Process for the preparation of inclusion compounds involving cyclodextrins and drugs using a flow system according to claim 1, characterized in that the drug comprises a bioactive agent, such as bioactive proteins, peptides and macromolecules with different chemical compositions such as polysaccharides. , sugars, DNA, RNA, genes, part of gene sequences of nucleic acids, lipids, enzymes, antigens, natural compounds (extracted from living systems), semi-synthetic (modified after extraction) or synthetic (artificially prepared); can be conjugated to cyclodextrins using the proposed process (Figure 1).

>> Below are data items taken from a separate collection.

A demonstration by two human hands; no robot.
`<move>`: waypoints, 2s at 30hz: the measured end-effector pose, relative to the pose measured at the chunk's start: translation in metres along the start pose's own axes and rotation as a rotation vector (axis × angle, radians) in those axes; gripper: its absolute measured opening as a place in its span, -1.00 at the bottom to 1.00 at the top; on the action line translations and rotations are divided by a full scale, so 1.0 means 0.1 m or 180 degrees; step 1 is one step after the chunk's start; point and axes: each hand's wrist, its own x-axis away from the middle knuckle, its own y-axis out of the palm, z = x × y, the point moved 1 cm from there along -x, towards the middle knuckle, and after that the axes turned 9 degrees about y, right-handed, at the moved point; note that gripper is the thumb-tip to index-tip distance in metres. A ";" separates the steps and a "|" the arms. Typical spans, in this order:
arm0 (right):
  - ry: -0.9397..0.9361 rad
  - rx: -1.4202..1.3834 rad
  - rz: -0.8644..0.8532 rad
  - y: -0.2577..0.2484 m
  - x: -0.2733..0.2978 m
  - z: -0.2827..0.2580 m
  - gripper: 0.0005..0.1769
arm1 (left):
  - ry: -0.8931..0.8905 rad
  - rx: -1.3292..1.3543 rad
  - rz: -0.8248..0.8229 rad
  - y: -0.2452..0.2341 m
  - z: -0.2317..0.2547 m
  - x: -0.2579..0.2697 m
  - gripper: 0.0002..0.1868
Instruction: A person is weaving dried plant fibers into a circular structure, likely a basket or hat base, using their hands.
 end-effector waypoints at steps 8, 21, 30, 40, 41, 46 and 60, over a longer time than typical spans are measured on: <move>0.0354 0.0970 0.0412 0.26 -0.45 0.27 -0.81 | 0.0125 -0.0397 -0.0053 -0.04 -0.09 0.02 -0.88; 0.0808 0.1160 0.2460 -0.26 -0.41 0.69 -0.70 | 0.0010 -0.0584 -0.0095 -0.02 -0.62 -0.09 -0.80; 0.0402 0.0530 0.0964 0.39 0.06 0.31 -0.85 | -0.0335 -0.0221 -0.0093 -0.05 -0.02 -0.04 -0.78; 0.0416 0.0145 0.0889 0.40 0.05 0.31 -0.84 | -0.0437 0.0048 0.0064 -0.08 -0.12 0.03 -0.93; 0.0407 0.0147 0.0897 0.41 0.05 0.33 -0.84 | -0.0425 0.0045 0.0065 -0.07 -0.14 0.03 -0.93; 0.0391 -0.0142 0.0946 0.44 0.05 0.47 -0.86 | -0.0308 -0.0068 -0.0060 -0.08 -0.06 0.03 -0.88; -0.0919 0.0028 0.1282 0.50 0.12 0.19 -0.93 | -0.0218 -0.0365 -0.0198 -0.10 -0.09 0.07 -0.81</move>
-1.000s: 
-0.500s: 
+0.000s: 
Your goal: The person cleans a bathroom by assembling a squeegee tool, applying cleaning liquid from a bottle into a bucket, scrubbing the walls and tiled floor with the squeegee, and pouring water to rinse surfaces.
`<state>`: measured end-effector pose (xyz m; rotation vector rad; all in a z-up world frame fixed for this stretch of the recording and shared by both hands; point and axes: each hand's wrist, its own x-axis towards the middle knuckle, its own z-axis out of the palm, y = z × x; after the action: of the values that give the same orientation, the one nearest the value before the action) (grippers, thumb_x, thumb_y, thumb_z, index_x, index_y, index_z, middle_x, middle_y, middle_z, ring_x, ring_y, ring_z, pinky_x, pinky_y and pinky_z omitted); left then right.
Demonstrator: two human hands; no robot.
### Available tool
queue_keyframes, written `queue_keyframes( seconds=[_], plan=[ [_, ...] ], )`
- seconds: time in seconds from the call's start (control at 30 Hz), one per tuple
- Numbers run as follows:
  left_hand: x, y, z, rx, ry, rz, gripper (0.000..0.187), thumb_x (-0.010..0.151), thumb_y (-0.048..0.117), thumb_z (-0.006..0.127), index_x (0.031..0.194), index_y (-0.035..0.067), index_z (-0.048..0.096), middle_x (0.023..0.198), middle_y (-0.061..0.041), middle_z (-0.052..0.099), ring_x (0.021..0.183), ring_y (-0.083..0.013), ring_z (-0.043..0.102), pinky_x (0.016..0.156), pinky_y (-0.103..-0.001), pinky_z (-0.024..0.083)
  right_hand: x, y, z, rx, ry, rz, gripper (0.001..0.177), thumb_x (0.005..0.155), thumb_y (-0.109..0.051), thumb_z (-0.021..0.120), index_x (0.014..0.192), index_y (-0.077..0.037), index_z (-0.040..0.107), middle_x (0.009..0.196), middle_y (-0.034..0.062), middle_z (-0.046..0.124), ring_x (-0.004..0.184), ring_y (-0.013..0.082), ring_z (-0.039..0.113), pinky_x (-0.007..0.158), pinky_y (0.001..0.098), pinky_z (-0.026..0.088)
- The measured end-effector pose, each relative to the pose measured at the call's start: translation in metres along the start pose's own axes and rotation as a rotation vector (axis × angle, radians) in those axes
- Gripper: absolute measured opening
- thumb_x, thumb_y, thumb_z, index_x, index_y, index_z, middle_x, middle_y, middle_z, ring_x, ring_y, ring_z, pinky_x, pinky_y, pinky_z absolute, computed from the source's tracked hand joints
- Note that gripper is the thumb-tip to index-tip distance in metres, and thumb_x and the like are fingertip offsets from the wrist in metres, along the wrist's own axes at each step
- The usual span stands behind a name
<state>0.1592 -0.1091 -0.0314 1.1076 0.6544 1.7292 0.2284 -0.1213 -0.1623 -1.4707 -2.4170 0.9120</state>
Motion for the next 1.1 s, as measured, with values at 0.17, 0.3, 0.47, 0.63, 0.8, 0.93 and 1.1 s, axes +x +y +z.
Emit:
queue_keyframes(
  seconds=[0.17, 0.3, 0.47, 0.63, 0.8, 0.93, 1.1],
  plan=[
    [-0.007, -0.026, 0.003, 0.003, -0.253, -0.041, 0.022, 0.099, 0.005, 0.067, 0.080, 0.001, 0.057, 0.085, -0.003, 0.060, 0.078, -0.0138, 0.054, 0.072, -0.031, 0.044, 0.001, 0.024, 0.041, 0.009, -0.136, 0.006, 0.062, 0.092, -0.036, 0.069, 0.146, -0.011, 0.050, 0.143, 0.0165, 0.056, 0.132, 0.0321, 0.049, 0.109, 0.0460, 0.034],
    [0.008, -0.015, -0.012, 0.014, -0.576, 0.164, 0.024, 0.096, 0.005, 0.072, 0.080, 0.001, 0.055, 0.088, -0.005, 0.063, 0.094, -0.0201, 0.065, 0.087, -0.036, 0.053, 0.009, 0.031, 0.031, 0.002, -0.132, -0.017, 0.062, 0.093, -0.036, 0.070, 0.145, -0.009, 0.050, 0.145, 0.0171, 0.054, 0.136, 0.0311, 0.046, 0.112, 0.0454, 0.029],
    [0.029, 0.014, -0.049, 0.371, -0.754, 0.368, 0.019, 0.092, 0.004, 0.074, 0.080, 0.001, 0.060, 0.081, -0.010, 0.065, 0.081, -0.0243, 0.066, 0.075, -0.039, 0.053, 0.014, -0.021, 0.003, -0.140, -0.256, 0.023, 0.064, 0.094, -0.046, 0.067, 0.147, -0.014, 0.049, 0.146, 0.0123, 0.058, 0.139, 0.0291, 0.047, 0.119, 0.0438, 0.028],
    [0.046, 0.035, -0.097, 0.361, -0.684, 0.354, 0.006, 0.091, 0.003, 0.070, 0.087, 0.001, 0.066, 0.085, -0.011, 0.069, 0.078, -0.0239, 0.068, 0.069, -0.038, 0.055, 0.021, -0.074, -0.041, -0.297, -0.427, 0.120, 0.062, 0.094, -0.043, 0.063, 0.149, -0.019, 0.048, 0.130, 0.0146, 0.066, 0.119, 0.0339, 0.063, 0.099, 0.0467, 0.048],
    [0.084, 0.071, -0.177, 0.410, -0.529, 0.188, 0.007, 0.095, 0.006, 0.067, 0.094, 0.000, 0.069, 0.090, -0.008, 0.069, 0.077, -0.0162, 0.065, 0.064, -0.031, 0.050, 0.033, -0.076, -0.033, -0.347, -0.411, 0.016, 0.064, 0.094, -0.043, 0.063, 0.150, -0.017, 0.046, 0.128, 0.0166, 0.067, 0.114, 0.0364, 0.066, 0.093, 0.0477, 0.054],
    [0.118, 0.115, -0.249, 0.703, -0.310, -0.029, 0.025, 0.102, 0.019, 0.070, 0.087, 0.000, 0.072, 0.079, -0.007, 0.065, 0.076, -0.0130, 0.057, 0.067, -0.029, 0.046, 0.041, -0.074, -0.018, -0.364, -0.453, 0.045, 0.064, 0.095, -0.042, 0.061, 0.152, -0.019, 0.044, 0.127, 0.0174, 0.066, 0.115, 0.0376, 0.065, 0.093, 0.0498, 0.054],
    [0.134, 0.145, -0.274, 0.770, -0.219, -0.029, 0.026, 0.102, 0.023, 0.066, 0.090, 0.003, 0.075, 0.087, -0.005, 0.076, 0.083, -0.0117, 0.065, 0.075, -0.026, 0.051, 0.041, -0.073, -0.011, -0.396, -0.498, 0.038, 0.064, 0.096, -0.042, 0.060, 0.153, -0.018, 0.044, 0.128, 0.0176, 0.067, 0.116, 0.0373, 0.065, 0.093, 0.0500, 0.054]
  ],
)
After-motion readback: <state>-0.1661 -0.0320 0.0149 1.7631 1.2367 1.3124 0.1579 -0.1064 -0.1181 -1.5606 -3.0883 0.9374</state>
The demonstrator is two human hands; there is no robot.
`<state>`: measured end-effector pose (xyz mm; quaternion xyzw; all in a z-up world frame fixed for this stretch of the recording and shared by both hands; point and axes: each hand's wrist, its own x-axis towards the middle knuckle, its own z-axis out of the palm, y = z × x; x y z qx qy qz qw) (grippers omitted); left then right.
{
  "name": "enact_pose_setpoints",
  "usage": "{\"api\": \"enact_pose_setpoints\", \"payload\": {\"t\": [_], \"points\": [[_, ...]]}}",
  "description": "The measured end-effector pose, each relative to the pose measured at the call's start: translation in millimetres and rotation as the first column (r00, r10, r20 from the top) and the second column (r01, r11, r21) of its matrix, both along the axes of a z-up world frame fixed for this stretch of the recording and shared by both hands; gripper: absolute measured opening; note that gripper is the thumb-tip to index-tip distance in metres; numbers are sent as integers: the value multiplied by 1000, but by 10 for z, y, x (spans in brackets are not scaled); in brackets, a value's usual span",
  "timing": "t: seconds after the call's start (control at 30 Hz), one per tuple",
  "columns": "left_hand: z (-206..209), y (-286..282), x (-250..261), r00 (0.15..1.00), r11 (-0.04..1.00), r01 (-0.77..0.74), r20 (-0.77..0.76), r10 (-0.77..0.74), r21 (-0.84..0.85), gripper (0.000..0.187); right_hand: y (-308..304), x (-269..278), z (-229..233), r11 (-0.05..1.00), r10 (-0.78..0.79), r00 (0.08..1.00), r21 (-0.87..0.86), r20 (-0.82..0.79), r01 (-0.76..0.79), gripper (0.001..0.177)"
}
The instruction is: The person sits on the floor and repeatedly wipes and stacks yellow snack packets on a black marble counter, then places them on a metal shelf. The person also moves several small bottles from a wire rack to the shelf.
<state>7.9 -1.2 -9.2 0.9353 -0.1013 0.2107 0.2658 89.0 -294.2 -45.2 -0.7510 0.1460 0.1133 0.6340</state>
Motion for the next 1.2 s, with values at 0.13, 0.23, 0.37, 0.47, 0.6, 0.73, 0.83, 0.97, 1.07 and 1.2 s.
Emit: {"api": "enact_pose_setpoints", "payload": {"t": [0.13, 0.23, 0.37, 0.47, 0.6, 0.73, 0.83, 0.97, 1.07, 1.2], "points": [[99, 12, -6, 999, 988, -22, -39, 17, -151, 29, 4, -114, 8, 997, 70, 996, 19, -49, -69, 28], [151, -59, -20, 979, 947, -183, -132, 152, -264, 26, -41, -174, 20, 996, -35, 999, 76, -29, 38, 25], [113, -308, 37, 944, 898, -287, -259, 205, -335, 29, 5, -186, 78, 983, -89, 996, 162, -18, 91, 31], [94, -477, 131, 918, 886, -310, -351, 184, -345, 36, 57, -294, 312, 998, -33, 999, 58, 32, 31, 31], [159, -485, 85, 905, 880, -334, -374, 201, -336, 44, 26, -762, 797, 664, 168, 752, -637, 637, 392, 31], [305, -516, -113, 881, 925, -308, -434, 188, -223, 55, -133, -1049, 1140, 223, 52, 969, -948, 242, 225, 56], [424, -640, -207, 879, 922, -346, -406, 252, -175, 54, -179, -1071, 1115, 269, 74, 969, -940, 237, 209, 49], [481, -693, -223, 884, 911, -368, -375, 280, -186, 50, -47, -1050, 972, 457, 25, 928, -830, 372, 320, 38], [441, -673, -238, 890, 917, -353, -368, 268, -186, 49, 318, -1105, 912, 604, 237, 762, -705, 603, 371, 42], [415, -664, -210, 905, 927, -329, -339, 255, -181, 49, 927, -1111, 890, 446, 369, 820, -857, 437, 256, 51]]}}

Process for preparing inclusion compounds involving cyclodextrins and drugs using a flow system according to claim 1, alternatively with premixing the solutions, characterized in that it comprises;

i. Changing the process from continuous flow to batch, preferably in step (C1); ii. Step C3 represents a container for premixing and homogenizing drug (S1) and cyclodextrin (S2) solutions, preferably in the form of a tank; iii. "Ii" tank agitation by pumping system, rotary blade, container rotation, rocking agitation, preferably mechanical propeller agitation; iv. The stirring rate at "iii" will range from 100 to 2000rpm, preferably from 300 to 500rpm, for a period of time from 1 to 60 minutes, preferably from 5 to 20 minutes;

v. The drug / CD molar ratio of premix in "ii" will range from 1: 0.001 to 1: 5, preferably from 1: 0.01 to 1: 5; saw. Pumping the premix from container C3 to C2 by B1 with flow ranging from 1.0 to 28.0 mL / min, preferably from 4 to 8.0 mL / min; vii. Control of the premix temperature in C2 by a piping system, preferably in the form of a coil; viii. Controlling the temperature of the premix in C2 by a continuous flow system in the range of -5.0 to 5.0 ° C, preferably between 0 and 2 ° C; ix. The spray dryer gas flow between 100 and 800 L / hr, preferably between 300 and 400 L / hr; x. The spray dryer vacuum flow varied between 20 and 40 m ³ / h, preferably between 30 and 40 m ³ / h; xi The inlet temperature of the carrier gas in the spray dryer ranges from 30 to 200 ° C, preferably from 120 to 150 ° C; xii. The outlet temperature of the system dry material ranges from 40 to 65 ° C; and xiii. The product obtained was in the form of a dry powder.